National leaders in public health and vaccinology tried to develop recommendations that would provide the greatest protection for children. They also decided to inform the public about the reasons for their decisions and about the scientific uncertainties that they had because of the lack of some information. The decision of the experts was to err on the side of caution. The U.S. Public Health Service and the American Academy of Pediatrics issued a joint statement in July 1999. The statement outlined the lack of evidence but stressed the need to take a prudent course of action. It requested that thimerosal be removed as a preservative from U.S. vaccines intended for infants less than 6 months of age.

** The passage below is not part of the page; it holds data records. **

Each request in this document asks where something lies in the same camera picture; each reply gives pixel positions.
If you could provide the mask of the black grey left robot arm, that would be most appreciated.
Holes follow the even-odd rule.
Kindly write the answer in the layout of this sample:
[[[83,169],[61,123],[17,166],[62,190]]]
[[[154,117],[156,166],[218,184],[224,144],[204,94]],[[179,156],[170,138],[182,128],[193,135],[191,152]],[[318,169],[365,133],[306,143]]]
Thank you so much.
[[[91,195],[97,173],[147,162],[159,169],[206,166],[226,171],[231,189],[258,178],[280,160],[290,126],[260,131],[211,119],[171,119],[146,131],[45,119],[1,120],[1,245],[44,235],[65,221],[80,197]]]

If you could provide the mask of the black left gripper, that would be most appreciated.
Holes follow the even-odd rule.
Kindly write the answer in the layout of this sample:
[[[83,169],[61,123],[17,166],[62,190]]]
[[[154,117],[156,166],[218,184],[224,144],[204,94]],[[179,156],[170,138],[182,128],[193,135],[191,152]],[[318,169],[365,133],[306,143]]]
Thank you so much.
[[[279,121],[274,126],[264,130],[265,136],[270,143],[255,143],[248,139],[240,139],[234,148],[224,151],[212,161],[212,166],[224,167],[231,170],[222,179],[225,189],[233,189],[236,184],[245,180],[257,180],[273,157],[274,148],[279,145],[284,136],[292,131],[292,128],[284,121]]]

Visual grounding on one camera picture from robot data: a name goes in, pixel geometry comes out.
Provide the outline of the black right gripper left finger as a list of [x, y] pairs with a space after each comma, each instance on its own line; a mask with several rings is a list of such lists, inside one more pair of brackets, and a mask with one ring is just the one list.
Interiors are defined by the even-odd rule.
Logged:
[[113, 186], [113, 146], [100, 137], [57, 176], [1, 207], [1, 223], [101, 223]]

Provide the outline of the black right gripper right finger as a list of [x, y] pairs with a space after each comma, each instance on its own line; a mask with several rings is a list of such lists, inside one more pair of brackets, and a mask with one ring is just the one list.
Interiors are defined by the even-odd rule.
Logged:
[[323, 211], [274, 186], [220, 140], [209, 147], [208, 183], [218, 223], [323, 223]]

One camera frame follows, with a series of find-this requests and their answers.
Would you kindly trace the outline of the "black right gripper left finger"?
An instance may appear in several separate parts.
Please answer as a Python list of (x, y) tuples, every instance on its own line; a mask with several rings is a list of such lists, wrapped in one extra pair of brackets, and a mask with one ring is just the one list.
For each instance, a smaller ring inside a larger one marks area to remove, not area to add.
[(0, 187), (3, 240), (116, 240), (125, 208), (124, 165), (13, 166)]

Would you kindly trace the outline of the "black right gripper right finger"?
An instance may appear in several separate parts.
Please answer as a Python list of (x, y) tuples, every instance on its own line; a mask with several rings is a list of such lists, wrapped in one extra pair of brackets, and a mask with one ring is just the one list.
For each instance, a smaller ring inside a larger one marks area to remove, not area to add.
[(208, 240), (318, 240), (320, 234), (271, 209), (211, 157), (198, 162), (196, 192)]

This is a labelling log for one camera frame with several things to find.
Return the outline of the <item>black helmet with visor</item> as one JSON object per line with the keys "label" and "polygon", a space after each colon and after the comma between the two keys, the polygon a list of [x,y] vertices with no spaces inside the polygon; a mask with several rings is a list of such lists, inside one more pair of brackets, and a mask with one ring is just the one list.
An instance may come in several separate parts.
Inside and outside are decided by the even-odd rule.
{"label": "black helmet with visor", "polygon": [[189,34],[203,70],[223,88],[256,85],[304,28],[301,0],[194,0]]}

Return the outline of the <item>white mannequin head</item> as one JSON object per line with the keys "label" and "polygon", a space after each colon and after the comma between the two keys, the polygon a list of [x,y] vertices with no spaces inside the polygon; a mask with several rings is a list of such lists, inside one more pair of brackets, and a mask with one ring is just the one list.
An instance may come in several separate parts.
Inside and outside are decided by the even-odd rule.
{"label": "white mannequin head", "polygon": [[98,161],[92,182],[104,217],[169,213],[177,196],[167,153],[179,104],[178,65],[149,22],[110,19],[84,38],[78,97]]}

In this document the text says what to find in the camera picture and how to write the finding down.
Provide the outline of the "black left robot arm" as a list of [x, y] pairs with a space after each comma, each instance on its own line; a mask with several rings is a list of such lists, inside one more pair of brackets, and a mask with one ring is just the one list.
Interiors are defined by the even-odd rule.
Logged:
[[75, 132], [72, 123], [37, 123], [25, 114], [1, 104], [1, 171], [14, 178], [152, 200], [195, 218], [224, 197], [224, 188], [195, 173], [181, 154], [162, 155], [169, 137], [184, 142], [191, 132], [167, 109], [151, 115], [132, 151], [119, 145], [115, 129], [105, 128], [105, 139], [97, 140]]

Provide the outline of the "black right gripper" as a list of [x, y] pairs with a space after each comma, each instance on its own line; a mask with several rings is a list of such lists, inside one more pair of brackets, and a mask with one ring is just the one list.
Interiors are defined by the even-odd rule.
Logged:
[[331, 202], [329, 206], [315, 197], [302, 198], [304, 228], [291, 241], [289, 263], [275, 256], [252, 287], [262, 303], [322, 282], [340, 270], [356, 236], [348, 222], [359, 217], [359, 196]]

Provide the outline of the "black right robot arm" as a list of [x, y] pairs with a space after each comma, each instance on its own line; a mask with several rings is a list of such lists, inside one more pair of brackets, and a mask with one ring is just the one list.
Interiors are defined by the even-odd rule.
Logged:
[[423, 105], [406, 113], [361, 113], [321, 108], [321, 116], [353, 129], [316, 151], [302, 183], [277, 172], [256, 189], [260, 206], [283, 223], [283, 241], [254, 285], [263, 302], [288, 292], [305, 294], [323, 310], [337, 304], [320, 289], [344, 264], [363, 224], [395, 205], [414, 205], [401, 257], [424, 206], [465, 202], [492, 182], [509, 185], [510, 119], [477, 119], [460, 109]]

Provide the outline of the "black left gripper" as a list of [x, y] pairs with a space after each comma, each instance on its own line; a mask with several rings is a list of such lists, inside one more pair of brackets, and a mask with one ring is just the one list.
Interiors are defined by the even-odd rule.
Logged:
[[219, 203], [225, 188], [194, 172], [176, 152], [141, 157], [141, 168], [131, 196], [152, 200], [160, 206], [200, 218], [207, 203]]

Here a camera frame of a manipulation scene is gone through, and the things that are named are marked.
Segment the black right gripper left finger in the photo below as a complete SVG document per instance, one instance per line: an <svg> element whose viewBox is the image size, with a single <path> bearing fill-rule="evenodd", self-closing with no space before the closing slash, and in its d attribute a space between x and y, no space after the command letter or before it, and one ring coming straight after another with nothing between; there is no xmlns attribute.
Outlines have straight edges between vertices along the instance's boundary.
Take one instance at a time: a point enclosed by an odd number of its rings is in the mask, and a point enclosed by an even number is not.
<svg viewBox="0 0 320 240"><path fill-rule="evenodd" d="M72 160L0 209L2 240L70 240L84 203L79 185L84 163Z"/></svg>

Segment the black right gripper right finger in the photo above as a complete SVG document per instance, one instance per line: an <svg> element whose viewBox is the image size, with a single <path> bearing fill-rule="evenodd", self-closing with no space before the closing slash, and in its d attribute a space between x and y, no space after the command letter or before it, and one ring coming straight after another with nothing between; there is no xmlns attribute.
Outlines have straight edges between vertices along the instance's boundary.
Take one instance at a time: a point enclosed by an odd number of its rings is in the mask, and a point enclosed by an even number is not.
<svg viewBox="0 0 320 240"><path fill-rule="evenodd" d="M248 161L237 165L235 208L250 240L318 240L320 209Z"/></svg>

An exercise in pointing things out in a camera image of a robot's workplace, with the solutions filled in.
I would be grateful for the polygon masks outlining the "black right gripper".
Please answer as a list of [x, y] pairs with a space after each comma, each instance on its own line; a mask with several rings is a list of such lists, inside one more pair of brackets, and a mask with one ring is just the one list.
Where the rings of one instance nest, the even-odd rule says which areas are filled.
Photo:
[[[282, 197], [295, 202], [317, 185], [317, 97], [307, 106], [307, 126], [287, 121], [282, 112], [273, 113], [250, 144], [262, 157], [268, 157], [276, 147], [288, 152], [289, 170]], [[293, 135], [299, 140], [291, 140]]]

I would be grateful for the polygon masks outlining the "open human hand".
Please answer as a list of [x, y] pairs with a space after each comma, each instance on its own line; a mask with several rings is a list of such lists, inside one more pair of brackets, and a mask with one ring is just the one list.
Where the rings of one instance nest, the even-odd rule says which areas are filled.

Some people didn’t understand the joint statement, and some of them assumed there was something being hidden. One year after the joint statement, two mothers of autistic children published a hypothesis based on a faulty understanding of what was known about methylmercury poisoning; they were certain that mercury in vaccines caused autism.
The misinformation storm built over the years to hurricane proportions.
However, by 2003, no vaccines in the routine immunization schedule for infants under six months of age contained thimerosal as a preservative. Indeed, if any doses had remained, all the doses would have expired and would have had to have been replaced by vaccines without the preservative no later than January 14, 2003. Some vaccines given to these young children could still contain “trace amounts” of thimerosal from the manufacturing process but this is much, much less than when used as a preservative Other vaccines (for example, inactivated influenza vaccine and tetanus and diphtheria vaccines for use in older children, adults, and infants who cannot receive pertussis vaccine) continue to be manufactured with thimerosal as a preservative—although influenza vaccine without thimerosal preservative is available as an option.
By 2004, there was sufficient evidence for the IOM to “favor rejection” of an association between vaccines and autism.1 Since then the data has continued to show no association.